Another serious bug was the lack of an account lockout, enabling attackers to figure out local account credentials by brute-forcing the device, which is where you automatically try password after password until you get lucky. Lexmark, Ricoh, and Xerox printers contained this flaw.
Some Brother printers had a critical heap overflow bug in their IPP implementation, and a stack buffer overflow flaw in their cookie-handling code. Both of these were RCE bugs. NCC Group found multiple vulnerabilities in several HP printers, including cross-site scripting and buffer overflow flaws.
Kyocera printers had buffer overflows in their web servers, IPP services, and LPD services, along with a critical broken access control bug allowing unauthorised access to printer configuration settings, including user details and some passwords.
The printers also had several other less severe bugs, including XSS and CSRF flaws, and a path traversal vulnerability that allowed attackers to check for the existence of files on the printer and then retrieve them.
The researchers found six classes of vulnerability across dozens of Lexmark printer models. The most serious was a set of overflow bugs that allowed specially crafted requests to the printer’s web server to execute arbitrary code on the system, closely followed by the account lockout flaw.

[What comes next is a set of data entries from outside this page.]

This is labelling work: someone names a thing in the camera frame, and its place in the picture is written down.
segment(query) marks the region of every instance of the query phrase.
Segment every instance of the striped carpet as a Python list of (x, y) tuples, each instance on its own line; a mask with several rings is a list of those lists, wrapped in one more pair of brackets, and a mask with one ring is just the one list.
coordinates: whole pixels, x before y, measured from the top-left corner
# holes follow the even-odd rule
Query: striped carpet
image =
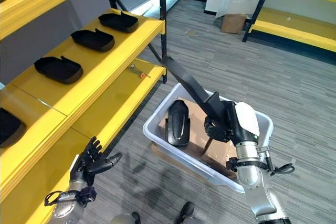
[[(204, 3), (181, 0), (168, 15), (168, 54), (206, 88), (245, 101), (269, 115), (275, 165), (293, 162), (296, 171), (272, 181), (292, 223), (336, 223), (336, 65), (223, 34)], [(160, 48), (160, 38), (153, 45)], [(141, 58), (155, 62), (146, 49)], [(159, 159), (142, 125), (176, 84), (169, 75), (147, 100), (112, 151), (119, 164), (98, 175), (97, 199), (81, 224), (109, 223), (134, 210), (144, 224), (173, 223), (183, 204), (196, 205), (206, 223), (255, 223), (244, 194), (212, 186)]]

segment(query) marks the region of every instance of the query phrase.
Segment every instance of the robotic hand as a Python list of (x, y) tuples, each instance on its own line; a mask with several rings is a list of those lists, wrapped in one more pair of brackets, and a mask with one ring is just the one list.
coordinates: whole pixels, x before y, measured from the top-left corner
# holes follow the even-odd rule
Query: robotic hand
[[(93, 137), (72, 163), (68, 190), (54, 191), (46, 196), (45, 206), (56, 204), (49, 224), (77, 223), (87, 203), (96, 199), (97, 193), (92, 186), (94, 176), (112, 168), (122, 156), (121, 153), (117, 153), (105, 158), (100, 152), (101, 149), (100, 142)], [(49, 202), (56, 193), (59, 195)]]
[[(282, 204), (276, 196), (270, 177), (294, 171), (292, 164), (273, 168), (268, 147), (258, 148), (259, 127), (254, 109), (245, 103), (221, 101), (217, 92), (208, 95), (203, 87), (171, 57), (160, 63), (183, 85), (195, 102), (207, 114), (205, 132), (210, 139), (232, 141), (238, 158), (230, 158), (226, 166), (238, 173), (247, 202), (259, 224), (290, 224)], [(265, 154), (266, 163), (261, 160)], [(188, 223), (197, 223), (189, 219)]]

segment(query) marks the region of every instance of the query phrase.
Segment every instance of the black cable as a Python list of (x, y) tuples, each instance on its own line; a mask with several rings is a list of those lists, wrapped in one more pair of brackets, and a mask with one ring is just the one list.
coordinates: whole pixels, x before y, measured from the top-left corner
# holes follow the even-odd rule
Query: black cable
[[(58, 196), (56, 199), (54, 199), (53, 201), (49, 202), (49, 199), (51, 198), (52, 195), (58, 193)], [(48, 194), (45, 199), (44, 199), (44, 206), (51, 206), (51, 205), (54, 205), (54, 204), (57, 204), (59, 202), (59, 198), (63, 195), (63, 194), (71, 194), (71, 193), (79, 193), (79, 191), (77, 190), (69, 190), (69, 191), (53, 191), (51, 192), (50, 194)], [(69, 201), (77, 201), (78, 198), (75, 197), (74, 199), (67, 199), (67, 200), (61, 200), (60, 202), (69, 202)]]
[(271, 172), (271, 174), (270, 174), (271, 176), (273, 176), (275, 174), (290, 174), (290, 173), (295, 171), (295, 167), (293, 166), (292, 163), (288, 163), (286, 165), (283, 165), (280, 168), (278, 168), (278, 167), (273, 168), (271, 157), (266, 157), (266, 162), (267, 162), (267, 165), (268, 165), (268, 171)]

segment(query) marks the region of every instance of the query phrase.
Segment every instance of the cardboard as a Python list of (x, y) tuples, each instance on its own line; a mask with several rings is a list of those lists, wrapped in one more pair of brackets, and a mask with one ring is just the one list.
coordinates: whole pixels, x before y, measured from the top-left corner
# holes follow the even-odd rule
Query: cardboard
[(226, 14), (223, 17), (221, 31), (230, 34), (239, 34), (246, 20), (245, 14)]
[[(190, 141), (186, 147), (179, 147), (180, 150), (188, 155), (202, 161), (212, 169), (218, 171), (226, 177), (234, 178), (236, 174), (226, 169), (225, 162), (230, 157), (237, 157), (236, 147), (232, 142), (223, 143), (213, 140), (206, 151), (203, 154), (204, 147), (209, 140), (209, 137), (204, 131), (204, 119), (206, 114), (198, 106), (197, 103), (189, 100), (178, 98), (183, 100), (189, 109), (190, 118)], [(165, 139), (165, 119), (168, 117), (168, 112), (159, 124), (161, 138)]]

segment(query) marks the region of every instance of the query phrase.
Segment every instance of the plastic crate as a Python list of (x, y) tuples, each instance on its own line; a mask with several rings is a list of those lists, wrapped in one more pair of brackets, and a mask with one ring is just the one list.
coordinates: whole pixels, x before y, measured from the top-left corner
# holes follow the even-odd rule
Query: plastic crate
[[(190, 170), (201, 175), (211, 184), (225, 185), (230, 187), (234, 191), (244, 193), (243, 187), (240, 184), (238, 184), (237, 181), (225, 177), (224, 175), (213, 170), (209, 166), (203, 164), (199, 160), (189, 156), (188, 154), (182, 152), (180, 149), (170, 145), (168, 142), (166, 142), (164, 139), (161, 138), (159, 123), (165, 117), (169, 107), (179, 97), (185, 98), (190, 101), (194, 101), (194, 99), (188, 94), (188, 92), (184, 89), (184, 87), (180, 83), (177, 84), (173, 88), (173, 90), (168, 94), (168, 96), (156, 108), (151, 117), (145, 122), (143, 126), (144, 135), (153, 142), (155, 142), (163, 153), (177, 160)], [(273, 131), (273, 122), (268, 116), (258, 111), (256, 111), (256, 114), (260, 130), (259, 147), (267, 146), (269, 143), (269, 138), (271, 137)]]

The rest of the Lexmark bugs ranged from a denial of service vulnerability in SNMP, through information disclosure bugs and XSS flaws. The information disclosure bugs could leak sensitive operational and configuration data to an unauthenticated user, they warned.
Four Ricoh printers shared several bugs, including critical buffer overflows in the IPP service, the HTTP cookie header and parameter parsing, and LPD service. An information disclosure bug led to the disclosure of operating system memory.
Ricoh devices also featured several flaws unique to that brand in the NCC Group tests. Their design exposed a hardware serial connector to attackers with physical access to the machines, which could give them full control of the printers. The company also hardcoded FTP credentials into some of its printers’ firmware, allowing attackers to read information on the device’s FTP folders.
Xerox printers suffered from critical buffer overflows in their implementations of Google Cloud Print and IPP, and in their web servers. These could all lead to remote code execution or denial of service attacks. They also exhibited XSS and CSRF bugs.
The vendors have all patched these vulnerabilities so make sure you have the latest updates. This news highlights the importance of auditing and hardening this part of your IT ecosystem. When was the last time you patched your printer firmware and checked its configuration?